■ DATA SHOWN

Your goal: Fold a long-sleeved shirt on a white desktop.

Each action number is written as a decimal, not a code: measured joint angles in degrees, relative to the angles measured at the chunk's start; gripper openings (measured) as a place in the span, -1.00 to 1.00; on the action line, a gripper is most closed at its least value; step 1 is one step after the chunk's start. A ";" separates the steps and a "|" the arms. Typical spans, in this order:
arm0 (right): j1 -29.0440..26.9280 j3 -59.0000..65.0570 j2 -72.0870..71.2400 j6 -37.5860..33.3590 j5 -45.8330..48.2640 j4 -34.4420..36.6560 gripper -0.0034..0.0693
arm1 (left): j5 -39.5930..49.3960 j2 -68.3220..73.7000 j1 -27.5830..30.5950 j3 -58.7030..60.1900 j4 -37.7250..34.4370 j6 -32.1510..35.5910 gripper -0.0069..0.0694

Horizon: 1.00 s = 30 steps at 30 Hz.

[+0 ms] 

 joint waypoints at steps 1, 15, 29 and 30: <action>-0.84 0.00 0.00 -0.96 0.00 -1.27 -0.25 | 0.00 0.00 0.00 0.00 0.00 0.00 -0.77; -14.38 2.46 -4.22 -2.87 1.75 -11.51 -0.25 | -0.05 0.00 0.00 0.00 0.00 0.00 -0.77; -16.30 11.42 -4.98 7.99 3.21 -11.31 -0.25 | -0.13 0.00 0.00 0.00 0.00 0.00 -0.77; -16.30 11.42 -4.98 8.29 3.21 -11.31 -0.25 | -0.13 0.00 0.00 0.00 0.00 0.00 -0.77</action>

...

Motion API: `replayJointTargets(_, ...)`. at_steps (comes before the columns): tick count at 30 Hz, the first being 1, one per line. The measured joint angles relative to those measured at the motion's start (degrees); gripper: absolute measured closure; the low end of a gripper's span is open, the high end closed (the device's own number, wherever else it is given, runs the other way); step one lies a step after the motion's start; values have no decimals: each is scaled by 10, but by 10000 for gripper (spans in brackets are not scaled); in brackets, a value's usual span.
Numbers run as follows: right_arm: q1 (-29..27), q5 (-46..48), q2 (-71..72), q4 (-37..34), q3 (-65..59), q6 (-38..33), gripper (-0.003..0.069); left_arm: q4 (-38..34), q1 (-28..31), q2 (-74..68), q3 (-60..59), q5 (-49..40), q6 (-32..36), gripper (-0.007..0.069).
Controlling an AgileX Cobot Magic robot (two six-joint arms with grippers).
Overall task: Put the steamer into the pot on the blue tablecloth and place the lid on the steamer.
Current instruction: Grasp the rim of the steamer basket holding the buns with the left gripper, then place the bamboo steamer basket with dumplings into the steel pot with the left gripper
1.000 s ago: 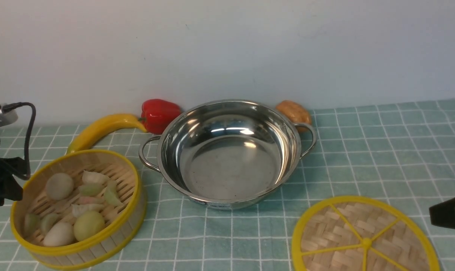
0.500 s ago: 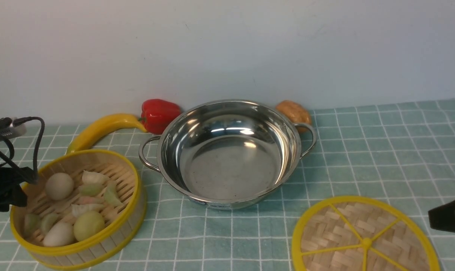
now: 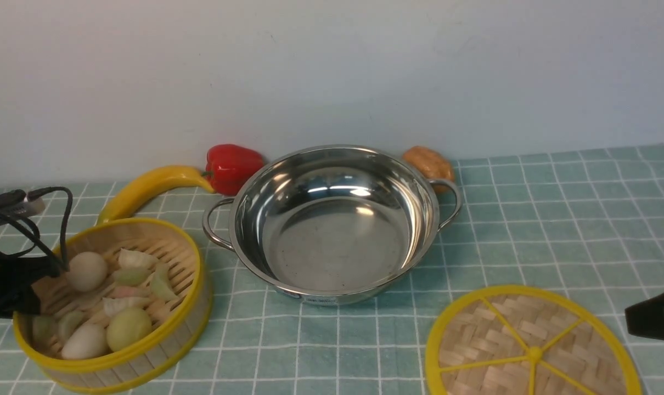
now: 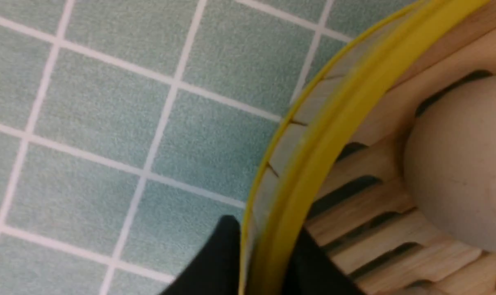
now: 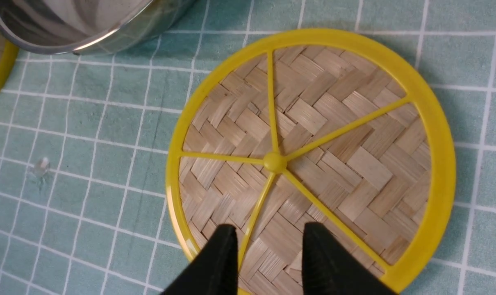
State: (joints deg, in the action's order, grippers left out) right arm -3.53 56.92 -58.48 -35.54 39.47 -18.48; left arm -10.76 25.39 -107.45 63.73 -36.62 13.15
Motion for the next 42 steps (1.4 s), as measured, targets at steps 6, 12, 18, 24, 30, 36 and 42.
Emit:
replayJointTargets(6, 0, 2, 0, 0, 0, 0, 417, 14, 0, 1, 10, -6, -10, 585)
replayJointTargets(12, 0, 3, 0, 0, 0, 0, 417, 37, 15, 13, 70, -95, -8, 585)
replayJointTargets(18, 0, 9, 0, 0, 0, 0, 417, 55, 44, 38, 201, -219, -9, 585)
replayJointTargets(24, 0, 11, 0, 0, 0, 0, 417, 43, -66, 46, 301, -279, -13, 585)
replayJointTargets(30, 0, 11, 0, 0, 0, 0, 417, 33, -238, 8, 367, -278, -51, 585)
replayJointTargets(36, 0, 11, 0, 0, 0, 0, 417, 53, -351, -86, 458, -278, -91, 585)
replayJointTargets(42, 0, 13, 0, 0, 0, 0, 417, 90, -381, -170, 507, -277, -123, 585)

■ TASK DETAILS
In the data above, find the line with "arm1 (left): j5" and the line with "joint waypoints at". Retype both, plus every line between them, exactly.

■ ANSWER TO THIS EXERCISE
arm1 (left): j5 -39.5930..49.3960 j2 -68.3220..73.7000 j1 -27.5830..30.5950 j3 -58.7030..60.1900 j4 -37.7250..34.4370 j6 -32.1510..35.5910 gripper -0.0069..0.0694

Horizon: 1.00 s = 30 steps at 30 Hz.

[+0 ms] 

 joint waypoints at steps 1, 15, 29 and 30: <action>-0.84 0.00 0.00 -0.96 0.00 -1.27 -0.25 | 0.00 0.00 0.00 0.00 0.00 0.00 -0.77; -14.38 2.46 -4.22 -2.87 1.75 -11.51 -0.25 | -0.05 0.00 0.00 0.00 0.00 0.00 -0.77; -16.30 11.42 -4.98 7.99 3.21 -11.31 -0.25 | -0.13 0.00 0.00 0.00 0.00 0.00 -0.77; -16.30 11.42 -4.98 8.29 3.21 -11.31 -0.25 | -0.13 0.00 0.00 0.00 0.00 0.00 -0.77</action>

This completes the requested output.